WHAT TO PRODUCE — The entire listing below should be output exactly as it stands.

PROVIDED MATERIAL —
____

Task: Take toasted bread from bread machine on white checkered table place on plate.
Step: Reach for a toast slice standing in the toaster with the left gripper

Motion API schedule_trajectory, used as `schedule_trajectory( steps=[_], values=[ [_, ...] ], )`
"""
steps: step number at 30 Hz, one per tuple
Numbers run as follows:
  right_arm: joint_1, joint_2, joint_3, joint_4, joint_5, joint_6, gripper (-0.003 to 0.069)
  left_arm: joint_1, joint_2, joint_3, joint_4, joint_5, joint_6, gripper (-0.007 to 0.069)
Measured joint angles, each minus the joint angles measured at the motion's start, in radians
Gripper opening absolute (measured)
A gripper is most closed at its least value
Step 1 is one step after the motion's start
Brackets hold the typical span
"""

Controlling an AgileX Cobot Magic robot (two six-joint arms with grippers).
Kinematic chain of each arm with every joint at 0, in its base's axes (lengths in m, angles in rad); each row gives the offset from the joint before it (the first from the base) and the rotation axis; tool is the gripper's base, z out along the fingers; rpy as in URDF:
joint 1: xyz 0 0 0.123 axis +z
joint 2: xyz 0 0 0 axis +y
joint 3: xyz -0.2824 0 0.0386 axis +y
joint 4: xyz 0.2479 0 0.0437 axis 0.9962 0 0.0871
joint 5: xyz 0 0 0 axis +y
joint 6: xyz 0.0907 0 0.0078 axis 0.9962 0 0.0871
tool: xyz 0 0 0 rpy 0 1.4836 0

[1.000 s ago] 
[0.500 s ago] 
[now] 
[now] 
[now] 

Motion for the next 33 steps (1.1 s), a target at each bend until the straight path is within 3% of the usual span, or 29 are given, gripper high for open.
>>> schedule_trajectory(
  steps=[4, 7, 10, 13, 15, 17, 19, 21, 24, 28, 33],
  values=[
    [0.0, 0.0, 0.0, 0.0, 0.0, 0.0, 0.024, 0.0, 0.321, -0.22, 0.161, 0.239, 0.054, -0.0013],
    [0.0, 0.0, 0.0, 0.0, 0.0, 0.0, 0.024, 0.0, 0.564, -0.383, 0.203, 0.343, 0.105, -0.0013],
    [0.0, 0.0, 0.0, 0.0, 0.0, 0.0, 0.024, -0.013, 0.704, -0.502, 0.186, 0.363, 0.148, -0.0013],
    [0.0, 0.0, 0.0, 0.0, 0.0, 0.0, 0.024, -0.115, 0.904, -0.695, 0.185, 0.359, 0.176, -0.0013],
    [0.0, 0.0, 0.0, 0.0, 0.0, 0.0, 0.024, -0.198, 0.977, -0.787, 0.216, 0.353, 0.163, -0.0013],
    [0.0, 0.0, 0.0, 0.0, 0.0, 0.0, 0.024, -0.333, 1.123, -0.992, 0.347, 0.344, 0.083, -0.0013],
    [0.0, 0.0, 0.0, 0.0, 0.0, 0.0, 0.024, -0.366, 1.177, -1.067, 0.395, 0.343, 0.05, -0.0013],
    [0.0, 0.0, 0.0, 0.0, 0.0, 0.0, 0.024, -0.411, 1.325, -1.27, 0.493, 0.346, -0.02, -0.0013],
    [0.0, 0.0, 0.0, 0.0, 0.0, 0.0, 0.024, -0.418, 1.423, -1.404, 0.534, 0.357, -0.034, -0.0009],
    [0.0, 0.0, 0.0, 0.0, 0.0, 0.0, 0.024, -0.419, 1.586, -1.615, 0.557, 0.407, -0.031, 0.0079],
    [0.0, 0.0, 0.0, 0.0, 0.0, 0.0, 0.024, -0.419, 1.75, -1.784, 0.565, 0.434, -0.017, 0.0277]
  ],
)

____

TASK OUTPUT —
Task: Take toasted bread from bread machine on white checkered table place on plate.
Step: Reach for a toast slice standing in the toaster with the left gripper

Motion API schedule_trajectory, used as `schedule_trajectory( steps=[_], values=[ [_, ...] ], )`
"""
steps: step number at 30 Hz, one per tuple
Numbers run as follows:
  right_arm: joint_1, joint_2, joint_3, joint_4, joint_5, joint_6, gripper (-0.003 to 0.069)
  left_arm: joint_1, joint_2, joint_3, joint_4, joint_5, joint_6, gripper (-0.007 to 0.069)
Measured joint angles, each minus the joint angles measured at the motion's start, in radians
Gripper opening absolute (measured)
A gripper is most closed at its least value
Step 1 is one step after the motion's start
Brackets hold the typical span
"""

Controlling an AgileX Cobot Magic robot (two six-joint arms with grippers).
Kinematic chain of each arm with every joint at 0, in its base's axes (lengths in m, angles in rad); each row gives the offset from the joint before it (the first from the base) and the rotation axis; tool is the gripper's base, z out along the fingers; rpy as in URDF:
joint 1: xyz 0 0 0.123 axis +z
joint 2: xyz 0 0 0 axis +y
joint 3: xyz -0.2824 0 0.0386 axis +y
joint 4: xyz 0.2479 0 0.0437 axis 0.9962 0 0.0871
joint 5: xyz 0 0 0 axis +y
joint 6: xyz 0.0907 0 0.0078 axis 0.9962 0 0.0871
tool: xyz 0 0 0 rpy 0 1.4836 0

[1.000 s ago] 
[0.500 s ago] 
[now] 
[now] 
[now] 

Motion for the next 33 steps (1.1 s), a target at each bend until the straight path is within 3% of the usual span, or 29 are given, gripper high for open.
>>> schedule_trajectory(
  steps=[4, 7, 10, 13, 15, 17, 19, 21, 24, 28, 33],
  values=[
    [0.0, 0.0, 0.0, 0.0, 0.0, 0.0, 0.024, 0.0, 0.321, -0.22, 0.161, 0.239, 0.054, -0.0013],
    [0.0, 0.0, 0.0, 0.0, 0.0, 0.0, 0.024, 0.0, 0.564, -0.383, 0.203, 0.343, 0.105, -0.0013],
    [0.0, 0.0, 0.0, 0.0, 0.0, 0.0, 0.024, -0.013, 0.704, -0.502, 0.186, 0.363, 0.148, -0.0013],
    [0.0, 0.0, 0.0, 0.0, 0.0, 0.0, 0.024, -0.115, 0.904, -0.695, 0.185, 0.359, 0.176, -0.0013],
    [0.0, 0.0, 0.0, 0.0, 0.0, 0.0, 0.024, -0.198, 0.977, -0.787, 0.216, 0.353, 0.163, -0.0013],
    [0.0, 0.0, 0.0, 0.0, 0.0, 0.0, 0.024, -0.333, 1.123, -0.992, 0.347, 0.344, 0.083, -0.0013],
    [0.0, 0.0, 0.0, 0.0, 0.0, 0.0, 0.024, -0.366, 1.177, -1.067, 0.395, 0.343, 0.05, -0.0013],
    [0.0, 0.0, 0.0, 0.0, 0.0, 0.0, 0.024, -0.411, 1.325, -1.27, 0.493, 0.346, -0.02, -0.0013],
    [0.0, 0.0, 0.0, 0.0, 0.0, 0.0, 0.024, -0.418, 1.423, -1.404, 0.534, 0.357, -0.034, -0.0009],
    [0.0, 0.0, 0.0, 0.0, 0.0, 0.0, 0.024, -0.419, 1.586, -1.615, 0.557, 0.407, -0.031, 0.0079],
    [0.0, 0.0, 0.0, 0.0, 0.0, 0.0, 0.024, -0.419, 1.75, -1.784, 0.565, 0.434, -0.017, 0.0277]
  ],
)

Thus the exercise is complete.